4 Worst Pieces of Career Advice to Avoid

There’s a lot of work advice out there, and some of it is pretty bad. When it comes to navigating your career, you have to be careful about who you take career advice from. A wrong move could cost you a job. Here are some career tips the experts told us you’d be better off avoiding.

1. A flashy resume will help you stand out

Man holding resume

Man with resume | iStock.com

A flashy resume could cause your application to get passed over. While a little creativity is welcome, going overboard is a problem, said Saad Rizvi, founder of career site Mentat. “In many cases, the first round interview screen is conducted by an ATS or Application Tracking System (in simple terms, a robot!). These programs are optimized for gathering information from a very basic design, and fancy graphs or pictures are not picked up or taken into consideration while filtering out resumes, so you might be passed over despite being a good fit for the role,” Rizvi told The Cheat Sheet.

2. Apply for as many jobs as you can at one company


Resume | iStock.com

No matter how tempting, resist the urge to blast your application to everyone at the same company.

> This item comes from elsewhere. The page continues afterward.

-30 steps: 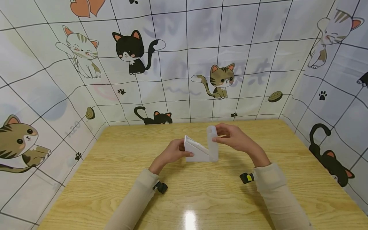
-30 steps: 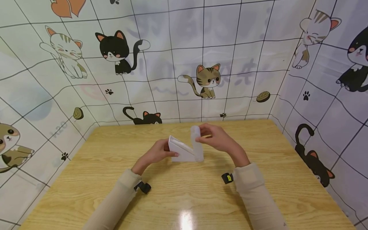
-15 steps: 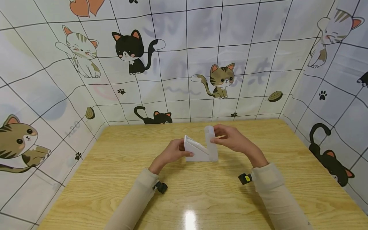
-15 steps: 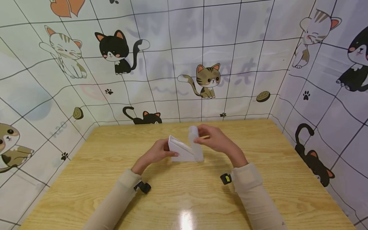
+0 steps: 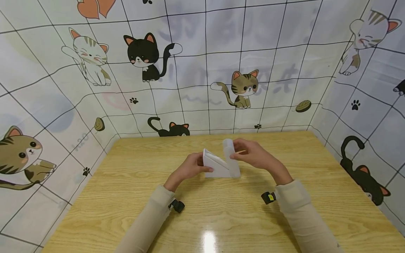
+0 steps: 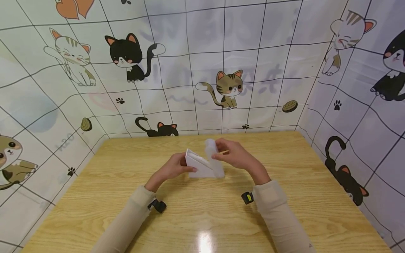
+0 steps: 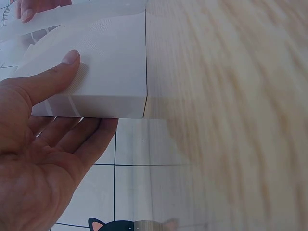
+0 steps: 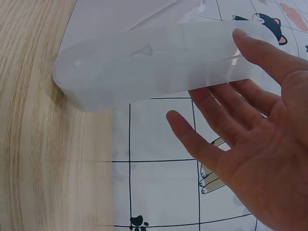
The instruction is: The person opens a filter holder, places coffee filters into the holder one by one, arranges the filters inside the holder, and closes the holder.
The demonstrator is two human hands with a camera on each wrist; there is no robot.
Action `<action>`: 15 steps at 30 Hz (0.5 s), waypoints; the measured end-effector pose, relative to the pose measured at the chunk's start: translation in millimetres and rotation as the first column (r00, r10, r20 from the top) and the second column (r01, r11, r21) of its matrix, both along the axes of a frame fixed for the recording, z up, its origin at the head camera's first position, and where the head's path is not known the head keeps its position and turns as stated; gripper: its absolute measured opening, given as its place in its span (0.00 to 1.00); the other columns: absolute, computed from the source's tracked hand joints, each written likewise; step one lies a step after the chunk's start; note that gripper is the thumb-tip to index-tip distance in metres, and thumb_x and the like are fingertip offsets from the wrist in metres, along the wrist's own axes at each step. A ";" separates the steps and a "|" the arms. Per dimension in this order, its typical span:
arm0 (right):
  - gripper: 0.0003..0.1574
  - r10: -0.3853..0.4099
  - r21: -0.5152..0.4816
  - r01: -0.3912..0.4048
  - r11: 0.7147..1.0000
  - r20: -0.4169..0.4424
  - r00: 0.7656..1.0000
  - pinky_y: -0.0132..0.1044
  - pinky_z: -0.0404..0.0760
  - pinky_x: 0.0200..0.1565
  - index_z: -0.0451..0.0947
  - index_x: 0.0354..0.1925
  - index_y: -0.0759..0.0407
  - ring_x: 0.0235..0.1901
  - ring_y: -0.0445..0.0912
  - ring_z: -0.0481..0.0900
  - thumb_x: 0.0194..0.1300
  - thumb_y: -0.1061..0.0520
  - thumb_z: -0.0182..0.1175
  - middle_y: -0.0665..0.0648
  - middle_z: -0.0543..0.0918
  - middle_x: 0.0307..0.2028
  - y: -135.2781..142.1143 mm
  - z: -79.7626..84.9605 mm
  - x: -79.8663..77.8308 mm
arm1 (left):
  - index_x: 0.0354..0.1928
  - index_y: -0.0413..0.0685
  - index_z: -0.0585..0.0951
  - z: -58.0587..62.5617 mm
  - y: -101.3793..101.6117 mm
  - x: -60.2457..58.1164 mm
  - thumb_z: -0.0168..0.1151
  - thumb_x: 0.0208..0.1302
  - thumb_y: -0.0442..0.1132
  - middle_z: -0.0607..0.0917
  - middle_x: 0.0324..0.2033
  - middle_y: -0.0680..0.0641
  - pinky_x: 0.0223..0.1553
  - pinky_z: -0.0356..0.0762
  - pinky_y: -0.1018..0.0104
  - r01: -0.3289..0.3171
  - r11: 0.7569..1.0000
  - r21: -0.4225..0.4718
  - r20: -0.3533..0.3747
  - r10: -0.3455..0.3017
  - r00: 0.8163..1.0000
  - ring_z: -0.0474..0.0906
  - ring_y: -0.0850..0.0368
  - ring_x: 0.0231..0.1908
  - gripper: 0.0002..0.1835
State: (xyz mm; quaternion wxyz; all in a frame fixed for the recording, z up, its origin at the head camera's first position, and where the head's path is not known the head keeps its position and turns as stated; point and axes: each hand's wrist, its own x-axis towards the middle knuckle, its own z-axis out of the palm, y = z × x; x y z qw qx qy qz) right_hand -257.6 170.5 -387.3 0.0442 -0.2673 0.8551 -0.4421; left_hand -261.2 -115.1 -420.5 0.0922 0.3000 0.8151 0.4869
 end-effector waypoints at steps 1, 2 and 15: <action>0.30 0.001 -0.001 -0.001 1.000 0.001 1.000 0.58 0.81 0.61 0.74 0.67 0.59 0.59 0.58 0.82 0.72 0.53 0.67 0.61 0.84 0.57 -0.5 -0.2 0.0 | 0.56 0.35 0.81 0.0 -0.1 0.2 0.72 0.64 0.29 0.89 0.47 0.34 0.43 0.86 0.64 0.000 1.000 0.002 0.000 0.000 1.000 0.89 0.52 0.42 0.19; 0.30 0.003 -0.001 -0.003 1.000 0.002 1.000 0.58 0.80 0.61 0.74 0.67 0.59 0.59 0.58 0.82 0.72 0.53 0.67 0.62 0.84 0.57 -1.0 -0.4 -0.2 | 0.56 0.35 0.81 -0.4 -0.1 0.1 0.72 0.64 0.29 0.89 0.47 0.34 0.43 0.86 0.64 -0.001 1.000 0.001 0.002 0.001 1.000 0.89 0.52 0.42 0.19; 0.29 0.029 0.006 -0.029 1.000 0.010 1.000 0.59 0.79 0.62 0.74 0.66 0.60 0.59 0.58 0.82 0.73 0.53 0.66 0.62 0.84 0.56 -3.2 -5.5 -2.7 | 0.58 0.37 0.81 -6.4 -0.1 -4.8 0.72 0.64 0.30 0.88 0.49 0.35 0.45 0.86 0.62 -0.016 1.000 -0.009 0.018 0.016 1.000 0.89 0.49 0.44 0.21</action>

Also resist the urge to apply for multiple jobs at the same company. Marissa Peretz, founder of Silicon Beach Talent, said doing a resume blast reeks of desperation. “[Don’t] cast too wide a net. Emailing everyone whose email address you can find at a specific company or applying to many open jobs at one company can convey an air of desperation. People sometimes fall in love with a specific company, and that’s understandable, but the way to increase your chances is to think about these opportunities strategically. I suggest only applying to roles you are actually a fit for, and try to network with people at a company you’re interested in or speak with recruiters who can help present you directly,” said Peretz.

3. Stay at a new job for at least one year

Overworked man in his cubicle

Overworked man | iStock.com

Job hopping looks bad on your resume, but if you’re miserable at a new job, don’t feel obligated to finish out the year. This is especially true if your job is making you sick. Debbie Chew, head of operations at Codementor, told The Cheat Sheet it’s best to leave and search for another opportunity. “If you’re downright unhappy with your job and you’re unable to cope, then it’s not worth it to pretend to be happy or stay. Instead of wasting your time at a job not suitable for you, you can be doing other things like learning a new skill or finding a different job,” said Chew.

4. Go on interviews for jobs you aren’t interested in just for the practice

candidate in a job interview, job advice

Hiring manager | iStock.com

Practice on your own time. Lori Bumgarner, career specialist and owner of passion and career coaching service paNASH, said hiring managers have a sixth sense and will know immediately what you’re doing. Your best bet is to only interview for jobs you would actually consider taking. “Avoid interviewing for a job you don’t intend to take if offered just for interview practice. Recruiters can often sense when a candidate is doing this, and recruiters run in the same circles (especially within the same industry) and they talk to each other. Word will get around if a candidate is known for doing this, which could hurt their chances of getting an interview or an offer for a job they actually want … If you want to improve your interview skills, do some mock interviews with friends or family who are in hiring positions at their jobs, or with a career coach,” Bumgarner said.